# Instructions for the task
A verbatim transcript of the lines below, starting at the first and ending with the one that holds "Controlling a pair", is what should be produced.

# Given information
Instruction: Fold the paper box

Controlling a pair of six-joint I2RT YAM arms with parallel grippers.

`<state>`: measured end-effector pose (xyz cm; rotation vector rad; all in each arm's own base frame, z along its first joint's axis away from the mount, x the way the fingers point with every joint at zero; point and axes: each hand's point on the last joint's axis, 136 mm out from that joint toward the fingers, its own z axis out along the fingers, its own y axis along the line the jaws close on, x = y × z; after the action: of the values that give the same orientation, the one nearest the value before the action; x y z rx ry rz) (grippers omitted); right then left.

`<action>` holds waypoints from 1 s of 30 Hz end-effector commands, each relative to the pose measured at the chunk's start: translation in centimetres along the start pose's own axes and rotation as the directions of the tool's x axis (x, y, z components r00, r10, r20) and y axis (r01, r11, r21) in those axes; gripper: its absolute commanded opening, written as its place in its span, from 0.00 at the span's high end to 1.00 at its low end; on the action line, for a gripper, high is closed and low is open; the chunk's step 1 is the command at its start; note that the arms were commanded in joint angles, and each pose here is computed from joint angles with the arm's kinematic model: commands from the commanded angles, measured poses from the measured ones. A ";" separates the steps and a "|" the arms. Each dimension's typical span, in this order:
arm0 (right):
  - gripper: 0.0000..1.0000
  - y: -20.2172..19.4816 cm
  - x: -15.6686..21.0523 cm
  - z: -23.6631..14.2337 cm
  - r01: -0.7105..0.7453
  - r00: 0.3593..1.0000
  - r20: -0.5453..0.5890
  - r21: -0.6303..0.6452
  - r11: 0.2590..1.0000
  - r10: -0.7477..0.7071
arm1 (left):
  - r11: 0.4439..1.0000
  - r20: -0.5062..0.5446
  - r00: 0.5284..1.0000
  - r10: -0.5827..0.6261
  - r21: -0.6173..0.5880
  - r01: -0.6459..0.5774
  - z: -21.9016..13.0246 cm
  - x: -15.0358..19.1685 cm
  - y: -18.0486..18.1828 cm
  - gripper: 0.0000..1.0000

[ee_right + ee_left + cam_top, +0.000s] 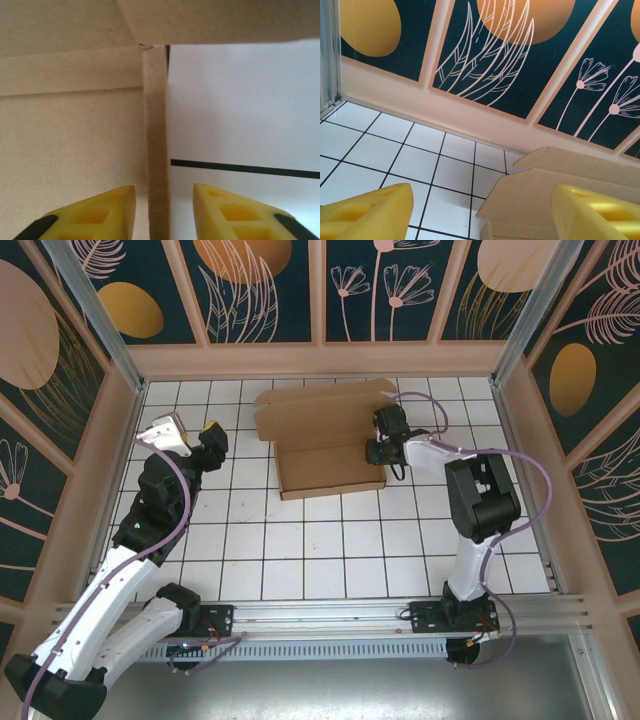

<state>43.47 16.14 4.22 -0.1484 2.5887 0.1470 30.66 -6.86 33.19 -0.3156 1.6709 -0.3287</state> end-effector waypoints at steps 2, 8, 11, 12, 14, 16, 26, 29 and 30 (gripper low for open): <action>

# Your response
Instruction: Fold the paper box

Controlling a pair of six-joint I2RT YAM arms with parallel grippers.

Nothing remains to add to the answer.